* [Work order] Using the records below, output the stretch that opens with the line containing "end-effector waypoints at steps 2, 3" and closes with the line containing "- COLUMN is", exactly and including both lines, with nothing more.

* [Dataset records]
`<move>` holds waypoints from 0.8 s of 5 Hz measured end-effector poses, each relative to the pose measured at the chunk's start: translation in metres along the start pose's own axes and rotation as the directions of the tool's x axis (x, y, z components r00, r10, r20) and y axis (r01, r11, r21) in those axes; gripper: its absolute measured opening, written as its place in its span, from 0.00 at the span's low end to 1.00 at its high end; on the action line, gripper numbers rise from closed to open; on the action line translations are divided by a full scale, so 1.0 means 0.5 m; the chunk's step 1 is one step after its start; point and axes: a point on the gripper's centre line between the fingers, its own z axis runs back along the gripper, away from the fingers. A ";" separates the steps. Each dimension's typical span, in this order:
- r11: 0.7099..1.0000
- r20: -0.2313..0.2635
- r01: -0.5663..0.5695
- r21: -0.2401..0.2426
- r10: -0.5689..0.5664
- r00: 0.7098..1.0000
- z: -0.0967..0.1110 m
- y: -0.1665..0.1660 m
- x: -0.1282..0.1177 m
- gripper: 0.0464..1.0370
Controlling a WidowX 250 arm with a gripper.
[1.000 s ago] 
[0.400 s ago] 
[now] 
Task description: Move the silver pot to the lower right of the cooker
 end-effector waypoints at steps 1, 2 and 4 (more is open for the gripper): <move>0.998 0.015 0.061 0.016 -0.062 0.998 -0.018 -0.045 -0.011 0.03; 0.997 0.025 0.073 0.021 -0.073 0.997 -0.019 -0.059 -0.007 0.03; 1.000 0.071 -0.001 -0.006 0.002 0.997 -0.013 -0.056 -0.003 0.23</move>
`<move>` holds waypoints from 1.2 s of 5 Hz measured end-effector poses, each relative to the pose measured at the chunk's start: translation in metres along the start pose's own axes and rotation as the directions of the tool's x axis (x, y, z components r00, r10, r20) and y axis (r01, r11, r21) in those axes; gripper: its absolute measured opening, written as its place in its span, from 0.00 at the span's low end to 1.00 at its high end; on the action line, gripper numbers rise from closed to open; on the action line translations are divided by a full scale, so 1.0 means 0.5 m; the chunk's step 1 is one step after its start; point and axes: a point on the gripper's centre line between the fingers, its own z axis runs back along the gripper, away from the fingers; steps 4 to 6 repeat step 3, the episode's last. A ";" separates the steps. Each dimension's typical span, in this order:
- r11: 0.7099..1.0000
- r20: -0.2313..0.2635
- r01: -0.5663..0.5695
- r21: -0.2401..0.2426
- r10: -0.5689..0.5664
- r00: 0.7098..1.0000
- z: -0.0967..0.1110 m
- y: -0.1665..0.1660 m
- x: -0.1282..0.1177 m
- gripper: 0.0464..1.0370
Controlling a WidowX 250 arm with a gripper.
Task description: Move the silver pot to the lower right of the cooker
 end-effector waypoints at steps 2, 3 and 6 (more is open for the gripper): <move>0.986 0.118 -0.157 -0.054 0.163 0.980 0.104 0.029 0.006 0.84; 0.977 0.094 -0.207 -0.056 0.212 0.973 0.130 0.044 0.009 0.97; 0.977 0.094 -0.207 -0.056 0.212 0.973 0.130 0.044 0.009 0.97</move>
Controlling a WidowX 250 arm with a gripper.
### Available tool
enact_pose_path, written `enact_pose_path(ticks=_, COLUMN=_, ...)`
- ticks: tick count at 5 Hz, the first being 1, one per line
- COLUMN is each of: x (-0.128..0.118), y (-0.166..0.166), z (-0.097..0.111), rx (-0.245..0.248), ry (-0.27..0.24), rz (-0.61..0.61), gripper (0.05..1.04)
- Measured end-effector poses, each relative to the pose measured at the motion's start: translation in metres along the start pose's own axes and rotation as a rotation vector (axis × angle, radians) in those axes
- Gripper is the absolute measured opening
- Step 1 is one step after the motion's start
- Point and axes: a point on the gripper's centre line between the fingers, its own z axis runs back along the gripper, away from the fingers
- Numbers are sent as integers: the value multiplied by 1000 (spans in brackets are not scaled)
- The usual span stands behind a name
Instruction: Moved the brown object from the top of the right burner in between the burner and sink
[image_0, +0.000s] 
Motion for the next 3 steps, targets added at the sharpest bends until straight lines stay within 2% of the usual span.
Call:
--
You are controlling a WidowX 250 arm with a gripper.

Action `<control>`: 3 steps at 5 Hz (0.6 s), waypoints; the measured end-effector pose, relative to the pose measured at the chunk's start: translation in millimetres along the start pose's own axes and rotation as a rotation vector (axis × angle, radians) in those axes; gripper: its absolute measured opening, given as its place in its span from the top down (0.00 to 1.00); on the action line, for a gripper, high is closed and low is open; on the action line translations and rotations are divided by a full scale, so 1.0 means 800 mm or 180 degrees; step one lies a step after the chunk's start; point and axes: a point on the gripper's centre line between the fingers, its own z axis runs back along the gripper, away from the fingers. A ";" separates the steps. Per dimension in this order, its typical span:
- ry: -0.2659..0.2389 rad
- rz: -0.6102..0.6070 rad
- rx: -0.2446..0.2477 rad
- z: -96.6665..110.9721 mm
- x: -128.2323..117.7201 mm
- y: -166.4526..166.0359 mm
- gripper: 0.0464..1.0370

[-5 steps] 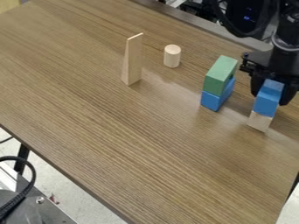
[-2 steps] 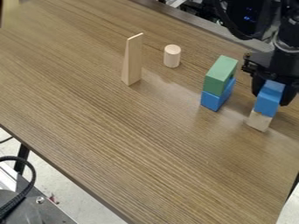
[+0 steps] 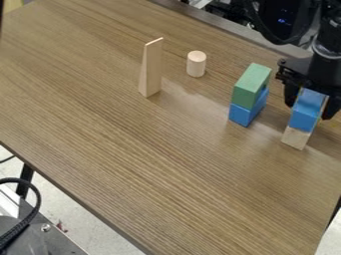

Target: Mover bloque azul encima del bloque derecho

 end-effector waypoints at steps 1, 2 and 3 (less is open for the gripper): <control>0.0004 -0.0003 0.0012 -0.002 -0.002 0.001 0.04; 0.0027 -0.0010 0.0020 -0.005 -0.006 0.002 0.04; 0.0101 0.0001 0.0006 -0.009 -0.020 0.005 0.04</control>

* [Final answer]
 end-effector waypoints at steps 2, 3 and 6 (more is open for the gripper): <move>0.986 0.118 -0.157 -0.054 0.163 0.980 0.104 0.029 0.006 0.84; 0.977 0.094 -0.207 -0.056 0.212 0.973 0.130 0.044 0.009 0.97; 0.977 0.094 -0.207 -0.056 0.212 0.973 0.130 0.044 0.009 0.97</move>
Controlling a WidowX 250 arm with a gripper.
### Available tool
enact_pose_path, written `enact_pose_path(ticks=_, COLUMN=_, ...)`
- ticks: tick count at 5 Hz, the first being 1, one per line
- COLUMN is each of: x (-0.128..0.118), y (-0.166..0.166), z (-0.097..0.111), rx (-0.245..0.248), ry (-0.27..0.24), rz (-0.61..0.61), gripper (0.05..1.04)

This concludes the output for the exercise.